Validation happens during decoding, and except for the pattern validation has negligible overhead. Users should feel comfortable adding constraints to types as needed without worrying about performance impacts.

Errors are raised for values not matching the specified constraints, just as they are for value not matching the specified types:

>>> dec.decode(b'{"x": [1, 2, 3], "y": "alice"}')  # ok
Example(x=[1, 2, 3], y='alice')

>>> dec.decode(b'{"x": [1, 2], "y": "ben"}')  # not enough items
Traceback (most recent call last):
  File "<stdin>", line 1, in <module>
msgspec.ValidationError: Expected `array` of length >= 3 - at `$.x`

>>> dec.decode(b'{"x": [1, 2, -1], "y": "carol"}')  # items must be >= 0
Traceback (most recent call last):
  File "<stdin>", line 1, in <module>
msgspec.ValidationError: Expected `int` >= 0 - at `$.x[2]`

>>> dec.decode(b'{"x": [1, 2, 3], "y": "dave\'s username"}')  # doesn't match regex
Traceback (most recent call last):
  File "<stdin>", line 1, in <module>
msgspec.ValidationError: Expected `str` matching regex '^[a-z_]([a-z0-9_-]{0,31}|[a-z0-9_-]{0,30}\\$)$' - at `$.y`

The Meta objects also contain support for json-schema metadata annotations (title, description, ...), but currently nothing is done with it. Generation of a json-schema spec from a type (#125) will happen in a follow-up PR.

Fixes #154 (kind of). I'm reading the bulk of that issue as "support value constraints", which this adds. The remaining bit of supporting the annotated-types library isn't done, and I'm not 100% sure I want to support it yet. I'll open a follow-up issue. to address that, rather than continuing discussion in #154.

Still needs docs, but otherwise this should be done.

jcrist added 12 commits August 12, 2022 10:02
- Switches to using a uint64_t for a bitmask. On 64bit platforms this
shouldn't result in increased memory usage, since these types already
had to be 64 bit aligned anyway.
- Moves to using a union to contain type details, instead of a `void *`.
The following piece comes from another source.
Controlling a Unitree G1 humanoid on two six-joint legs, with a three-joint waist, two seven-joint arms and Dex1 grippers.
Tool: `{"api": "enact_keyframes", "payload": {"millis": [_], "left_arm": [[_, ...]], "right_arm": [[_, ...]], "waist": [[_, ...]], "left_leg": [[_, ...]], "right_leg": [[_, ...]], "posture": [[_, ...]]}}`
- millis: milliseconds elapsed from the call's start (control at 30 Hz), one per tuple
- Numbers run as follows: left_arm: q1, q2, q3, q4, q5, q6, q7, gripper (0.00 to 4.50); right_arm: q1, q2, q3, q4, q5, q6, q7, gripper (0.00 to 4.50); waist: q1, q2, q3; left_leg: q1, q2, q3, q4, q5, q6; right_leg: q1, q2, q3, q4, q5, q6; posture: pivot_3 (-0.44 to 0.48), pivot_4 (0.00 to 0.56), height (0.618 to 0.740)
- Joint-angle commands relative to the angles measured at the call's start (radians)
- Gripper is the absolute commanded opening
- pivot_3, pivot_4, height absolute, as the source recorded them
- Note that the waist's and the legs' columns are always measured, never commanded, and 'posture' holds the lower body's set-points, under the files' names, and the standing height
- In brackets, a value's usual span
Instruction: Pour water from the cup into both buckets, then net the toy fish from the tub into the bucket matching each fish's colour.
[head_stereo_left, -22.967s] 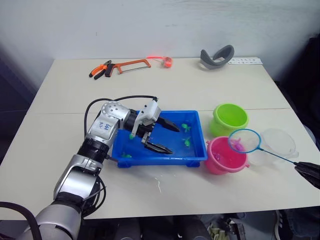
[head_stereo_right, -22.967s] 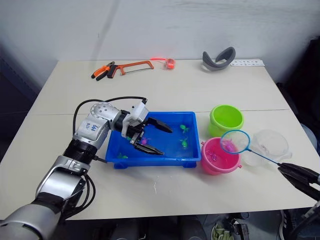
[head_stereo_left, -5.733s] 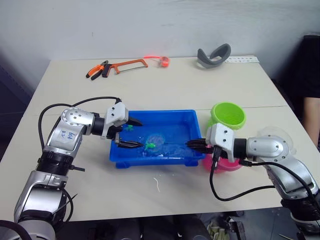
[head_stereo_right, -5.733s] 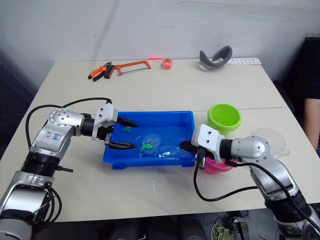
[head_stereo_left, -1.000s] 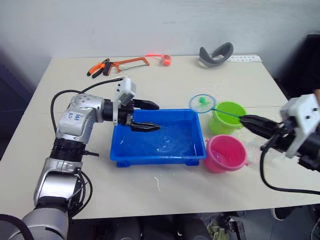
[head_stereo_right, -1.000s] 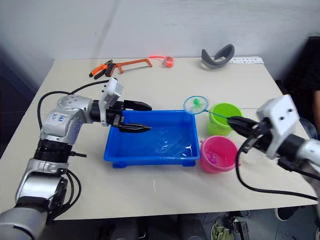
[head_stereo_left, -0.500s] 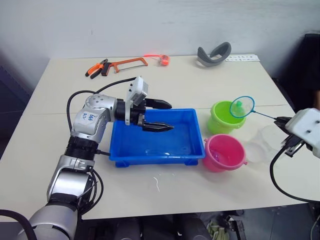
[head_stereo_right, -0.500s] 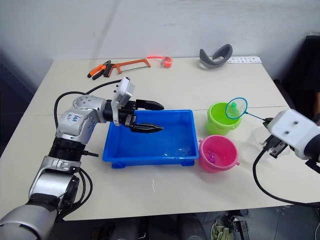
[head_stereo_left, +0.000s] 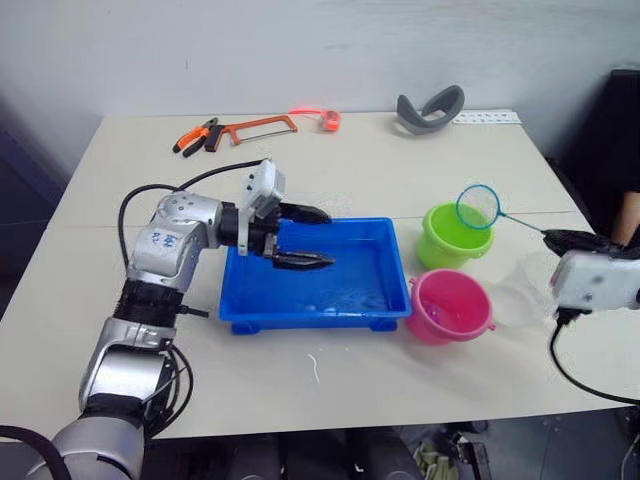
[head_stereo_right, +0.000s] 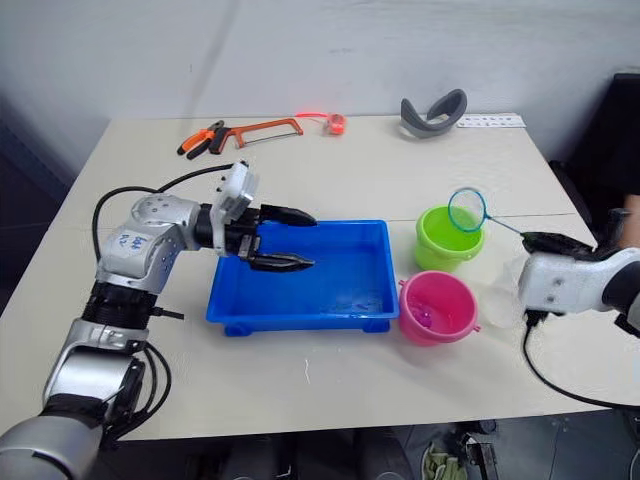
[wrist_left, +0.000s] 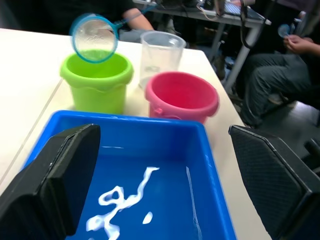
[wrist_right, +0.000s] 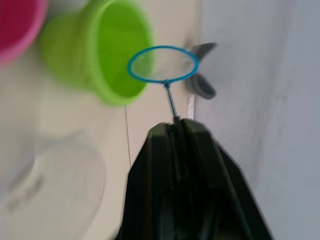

With these changes the TypeNode structure is now able to contain all the
constraint information we'll eventually want to encode in it.
Adds a `Meta` object for holding extra metadata for a specific TypeNode.
Also sets up framework for other constraints.
Instead of having a single callback after decoding, this moves the
type-specific checks to be called directly from the type-specific
decoding routines. This mainly speeds up numeric constraint checking,
and also allows msgpack length constraints to happen _before_ the object
is decoded.

Also fixes a bug in constraints on dict keys.
@jcrist
Copy link
Owner Author

jcrist commented Aug 27, 2022

cc @adriangb. This is part of what you asked for.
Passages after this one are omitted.